WORK INSTRUCTION ▸
Print, exactly as they stand, the lines from the start of the listing to the line containing "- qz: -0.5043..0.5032", inclusive.

SOURCE MATERIAL ▸
---
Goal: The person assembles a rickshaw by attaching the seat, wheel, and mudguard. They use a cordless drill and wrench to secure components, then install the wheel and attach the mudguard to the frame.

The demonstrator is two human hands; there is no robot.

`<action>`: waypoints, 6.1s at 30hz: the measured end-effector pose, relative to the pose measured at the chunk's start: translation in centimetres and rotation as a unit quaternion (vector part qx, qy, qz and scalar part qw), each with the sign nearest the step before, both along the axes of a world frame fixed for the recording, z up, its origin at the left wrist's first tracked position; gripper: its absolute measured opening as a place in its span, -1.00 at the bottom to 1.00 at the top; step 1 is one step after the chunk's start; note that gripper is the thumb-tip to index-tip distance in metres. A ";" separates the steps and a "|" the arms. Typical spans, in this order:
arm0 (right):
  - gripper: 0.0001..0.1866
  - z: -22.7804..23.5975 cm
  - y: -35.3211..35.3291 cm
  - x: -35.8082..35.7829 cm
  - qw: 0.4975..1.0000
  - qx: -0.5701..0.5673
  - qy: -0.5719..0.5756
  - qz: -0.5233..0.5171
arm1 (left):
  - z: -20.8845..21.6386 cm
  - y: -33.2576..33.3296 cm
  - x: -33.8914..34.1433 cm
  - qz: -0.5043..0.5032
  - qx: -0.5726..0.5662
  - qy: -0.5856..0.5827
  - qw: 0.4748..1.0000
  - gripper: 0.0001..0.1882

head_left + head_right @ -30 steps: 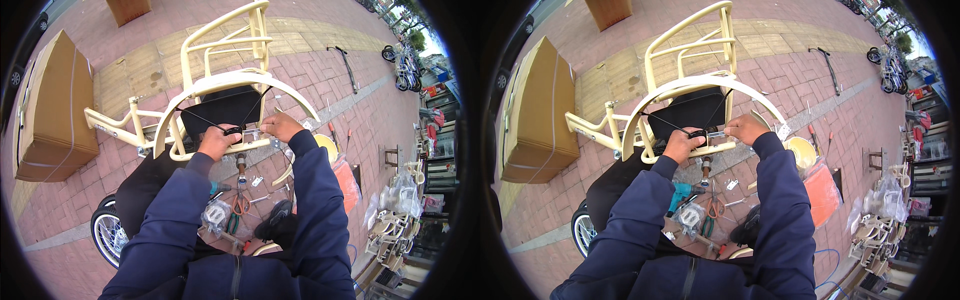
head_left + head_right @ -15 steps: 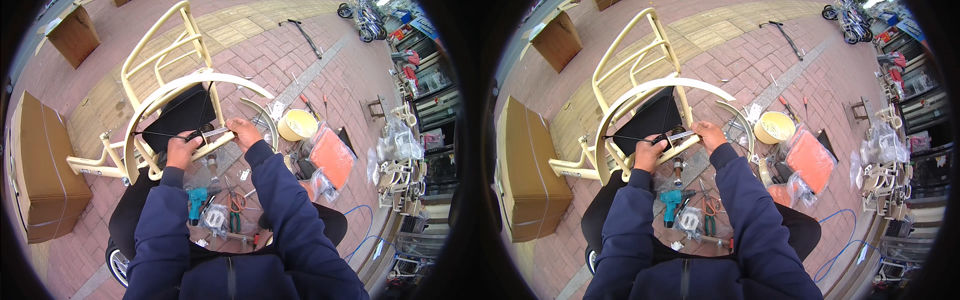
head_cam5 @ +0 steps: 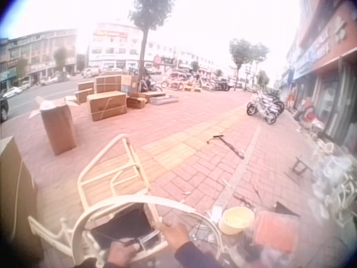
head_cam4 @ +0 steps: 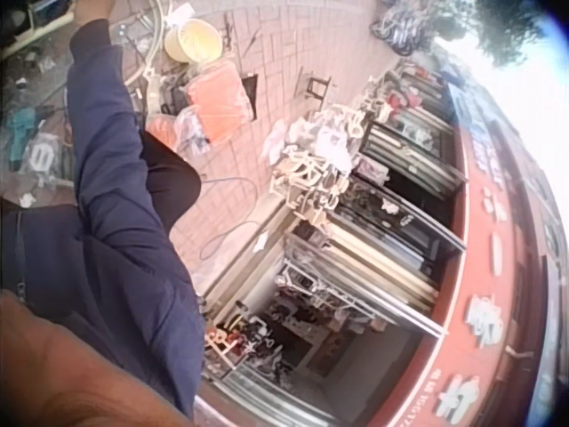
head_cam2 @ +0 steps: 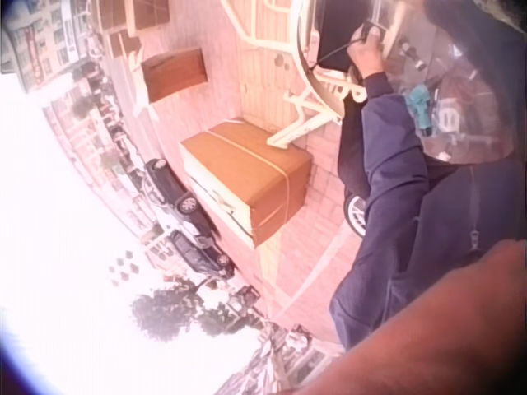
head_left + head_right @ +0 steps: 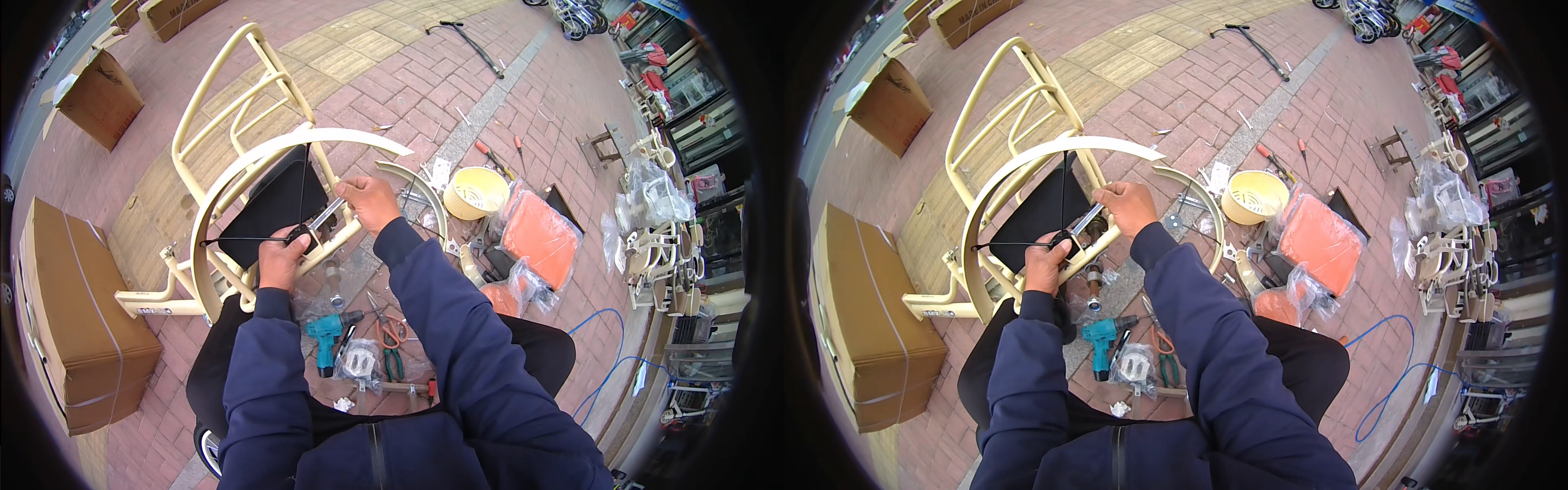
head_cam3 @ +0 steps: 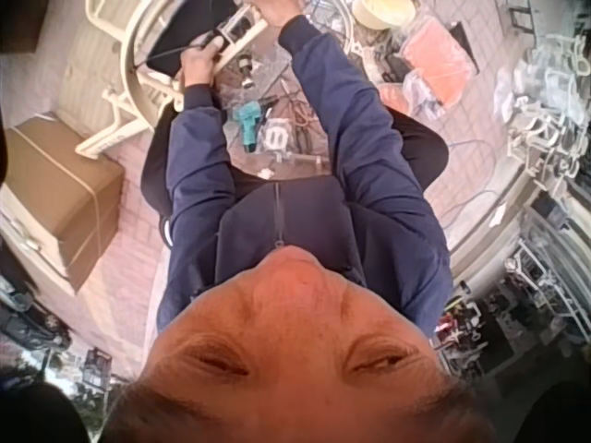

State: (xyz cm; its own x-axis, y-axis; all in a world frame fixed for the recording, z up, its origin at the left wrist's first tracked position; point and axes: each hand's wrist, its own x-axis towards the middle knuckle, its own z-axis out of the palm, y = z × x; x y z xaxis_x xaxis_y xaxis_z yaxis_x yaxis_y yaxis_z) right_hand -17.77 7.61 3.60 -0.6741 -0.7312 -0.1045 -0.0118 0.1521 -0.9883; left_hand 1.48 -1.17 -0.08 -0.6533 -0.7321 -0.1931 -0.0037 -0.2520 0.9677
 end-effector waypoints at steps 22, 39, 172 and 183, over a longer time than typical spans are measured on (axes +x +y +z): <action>-0.65 -5.6 3.4 1.5 0.951 -0.143 -0.268 -0.054 | -0.8 0.2 -0.1 0.050 0.067 0.059 0.995 -0.74; -0.61 0.3 -1.8 -1.1 0.992 0.044 0.110 0.044 | -1.3 -0.2 -0.2 0.043 0.083 0.075 0.993 -0.73; -0.87 -27.3 5.8 -28.0 0.790 0.392 0.469 0.044 | 1.5 -11.7 3.0 0.096 0.086 0.029 0.991 -0.54; -0.86 -1.8 6.7 -13.0 0.994 0.095 -0.056 -0.025 | 1.4 -7.9 0.4 0.052 0.151 0.100 0.982 -0.58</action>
State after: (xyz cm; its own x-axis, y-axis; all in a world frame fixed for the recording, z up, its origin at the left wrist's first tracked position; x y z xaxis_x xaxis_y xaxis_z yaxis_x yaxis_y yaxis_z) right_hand -30.77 14.36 1.75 -0.6854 -0.6567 -0.3144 0.1093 0.3342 -0.9362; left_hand 1.89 -9.07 1.32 -0.6244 -0.7265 -0.2868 0.2197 -0.5157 0.8282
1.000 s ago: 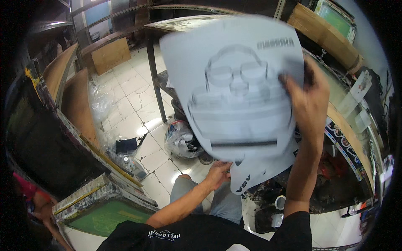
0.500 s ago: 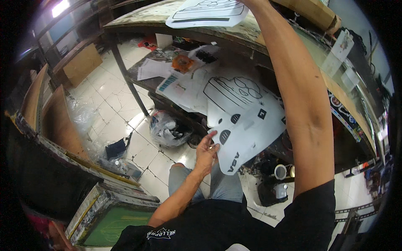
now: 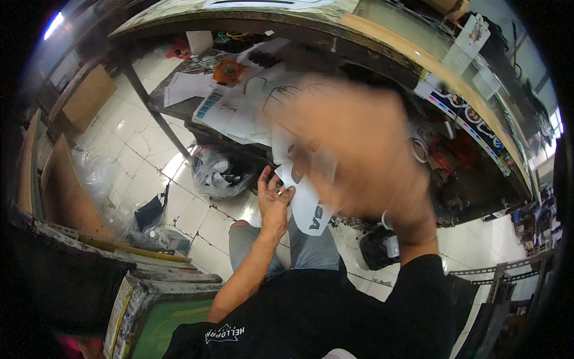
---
TASK ANSWER ▸
Goal: The person assembles a rickshaw by attaching the seat, wheel, and mudguard. They use a cordless drill and wrench to secure components, then install the wheel and attach the mudguard to the frame.

The demonstrator is two human hands; there is no robot.

`<action>`: waypoints, 6.1s at 30hz: the measured end-effector pose, relative to the pose measured at the chunk's start: translation in centimetres and rotation as a unit quaternion (vector part qx, qy, qz and scalar part qw), each with the sign nearest the step before, both along the axes of a world frame fixed for the recording, z up, its origin at the left wrist's first tracked position; gripper: its absolute measured opening as a place in its span, -1.00 at the bottom to 1.00 at the top; step 1 is one step after the chunk's start; note that gripper is the thumb-tip to index-tip distance in metres. A ";" separates the steps and a "|" the arms. Typical spans, in this order:
arm0 (right):
  - gripper: 0.0001..0.1866
  - z: -22.7804..23.5975 cm
  - y: -35.3211..35.3291 cm
  - x: -35.8082..35.7829 cm
  - qw: 0.4975..1.0000
  - qx: -0.5701..0.5673
  - qy: -0.5719..0.5756
  - qz: -0.5233..0.5171
arm1 (left):
  - z: -20.8845..21.6386 cm
  - y: -33.2576..33.3296 cm
  - x: -33.8914..34.1433 cm
  - qz: -0.5043..0.5032

This response contains the complete answer.